Moons of Madness Review

H.P. Lovecraft has influenced some of the greatest horror stories ever written. Stories of dark treacherous caverns leading to an abyss of octopus tentacles – a trademark in his work. Taking these stories and turning them into a video game is quite a feat. Some have tried, and failed, at creating a genuine horror experience, but some – like Rock Pocket Games – have created Moons of Madness, a truly unique first person, horror movie experience on our consoles.

“You are Shane Newehart, a technician stationed at the Invictus and your security clearance means you are completely unaware of the existence of the mysterious signal. Your job is simply to keep the lights on until the transport ship Cyrano arrives bringing with it a new team to take over your duties. Soon you discover strange and unusual setbacks. The security system is on lockdown, the greenhouse is flooded, and there is Martian dust leaking into the infirmary. Things are starting to fall apart.”

When I say movie experience, that is how this game feels. It just rolls out with hardly no pauses what so ever. This gives the whole game a feeling of constant progress and keeps your mind set on the story. Instead of breaking and fading out to a loading screen, the titles for next chapter are highlighted and written longways down one of the structural beams you might be driving past or a title flapping as a flag would against a poll then fly off into dust. It’s the little things sometimes. Moons of Madness has one of the best boss introduction scenes I’ve seen in a long time for any type of horror game, very well presented.

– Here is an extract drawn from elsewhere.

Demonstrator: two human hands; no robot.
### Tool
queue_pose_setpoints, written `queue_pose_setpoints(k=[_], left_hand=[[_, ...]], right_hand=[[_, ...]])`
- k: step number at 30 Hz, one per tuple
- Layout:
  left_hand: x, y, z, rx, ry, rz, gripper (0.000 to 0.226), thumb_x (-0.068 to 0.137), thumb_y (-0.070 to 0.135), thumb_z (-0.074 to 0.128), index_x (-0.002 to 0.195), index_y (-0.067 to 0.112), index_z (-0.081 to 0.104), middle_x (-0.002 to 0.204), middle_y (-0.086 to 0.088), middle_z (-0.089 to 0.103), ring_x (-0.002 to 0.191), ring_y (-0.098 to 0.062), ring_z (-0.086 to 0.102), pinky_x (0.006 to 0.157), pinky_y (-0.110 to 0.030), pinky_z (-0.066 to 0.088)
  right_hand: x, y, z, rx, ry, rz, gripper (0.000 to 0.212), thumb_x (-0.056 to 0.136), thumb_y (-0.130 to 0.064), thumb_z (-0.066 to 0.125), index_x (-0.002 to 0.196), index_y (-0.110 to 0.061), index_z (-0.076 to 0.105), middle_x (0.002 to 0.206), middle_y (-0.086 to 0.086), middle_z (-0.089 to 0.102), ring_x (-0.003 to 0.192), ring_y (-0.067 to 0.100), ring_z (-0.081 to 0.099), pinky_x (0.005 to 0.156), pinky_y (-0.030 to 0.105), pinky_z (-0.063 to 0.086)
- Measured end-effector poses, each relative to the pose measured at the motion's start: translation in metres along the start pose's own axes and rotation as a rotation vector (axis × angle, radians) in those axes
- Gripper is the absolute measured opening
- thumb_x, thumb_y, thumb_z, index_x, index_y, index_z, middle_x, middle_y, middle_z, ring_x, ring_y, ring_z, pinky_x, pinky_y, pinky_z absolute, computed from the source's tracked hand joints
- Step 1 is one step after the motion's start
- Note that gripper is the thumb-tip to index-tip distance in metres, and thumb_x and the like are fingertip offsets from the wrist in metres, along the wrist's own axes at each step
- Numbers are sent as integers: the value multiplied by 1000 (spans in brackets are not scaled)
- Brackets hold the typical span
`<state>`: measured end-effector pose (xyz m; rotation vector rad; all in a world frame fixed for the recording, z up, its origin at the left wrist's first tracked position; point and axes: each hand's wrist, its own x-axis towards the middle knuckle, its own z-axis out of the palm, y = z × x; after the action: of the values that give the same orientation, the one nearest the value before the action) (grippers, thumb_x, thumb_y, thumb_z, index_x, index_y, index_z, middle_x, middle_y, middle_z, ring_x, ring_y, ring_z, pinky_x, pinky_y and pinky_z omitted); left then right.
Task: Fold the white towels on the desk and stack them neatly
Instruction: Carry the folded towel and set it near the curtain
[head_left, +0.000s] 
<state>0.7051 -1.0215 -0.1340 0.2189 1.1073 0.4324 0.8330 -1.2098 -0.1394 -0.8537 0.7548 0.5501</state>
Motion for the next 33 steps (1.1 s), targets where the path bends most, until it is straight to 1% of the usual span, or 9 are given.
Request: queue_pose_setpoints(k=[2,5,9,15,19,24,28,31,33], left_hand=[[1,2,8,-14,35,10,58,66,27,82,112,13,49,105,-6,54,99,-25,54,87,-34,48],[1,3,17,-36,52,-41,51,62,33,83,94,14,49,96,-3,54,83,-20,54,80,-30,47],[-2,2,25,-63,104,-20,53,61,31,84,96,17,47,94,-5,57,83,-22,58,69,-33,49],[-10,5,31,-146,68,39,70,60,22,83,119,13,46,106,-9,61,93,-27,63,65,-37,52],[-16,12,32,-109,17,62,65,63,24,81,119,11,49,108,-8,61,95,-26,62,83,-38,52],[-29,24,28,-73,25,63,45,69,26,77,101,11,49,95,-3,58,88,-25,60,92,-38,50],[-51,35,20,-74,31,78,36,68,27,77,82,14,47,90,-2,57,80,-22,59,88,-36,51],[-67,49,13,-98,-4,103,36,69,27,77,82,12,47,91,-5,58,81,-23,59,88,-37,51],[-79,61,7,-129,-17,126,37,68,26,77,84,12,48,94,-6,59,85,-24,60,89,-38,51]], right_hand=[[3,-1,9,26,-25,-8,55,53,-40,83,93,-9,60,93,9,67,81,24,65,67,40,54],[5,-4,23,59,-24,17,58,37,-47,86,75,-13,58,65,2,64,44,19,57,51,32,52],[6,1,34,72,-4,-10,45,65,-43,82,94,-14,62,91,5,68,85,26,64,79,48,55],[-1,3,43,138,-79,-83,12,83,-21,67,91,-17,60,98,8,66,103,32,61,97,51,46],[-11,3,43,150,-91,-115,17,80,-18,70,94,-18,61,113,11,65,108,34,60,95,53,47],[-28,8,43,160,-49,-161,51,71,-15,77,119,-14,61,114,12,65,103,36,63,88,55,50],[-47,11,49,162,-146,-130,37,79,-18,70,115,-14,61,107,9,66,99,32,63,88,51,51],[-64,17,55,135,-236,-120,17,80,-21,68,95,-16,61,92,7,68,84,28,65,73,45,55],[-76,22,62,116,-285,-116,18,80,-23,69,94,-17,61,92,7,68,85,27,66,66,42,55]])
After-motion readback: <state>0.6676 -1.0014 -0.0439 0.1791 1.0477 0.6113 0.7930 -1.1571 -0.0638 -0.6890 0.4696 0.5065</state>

Moons also looks very nice and is a solid, well made game. Walking around the mars base and interacting with the scenery is quite fun simply because the environment is so realistic. The creepy atmospheric corridors can play tricks on your mind; I remember a certain part I had to look twice as a tentacle thing slithered away from me into the dark, eerie. Racing around trying to find keycards while running from a particular being is quite heart racing with some very close calls which add some truly horrific moments during gameplay. The game is supported with a very talented bunch of voice actors which helps bring life and also helps creating the ‘movie’ feel for Moons.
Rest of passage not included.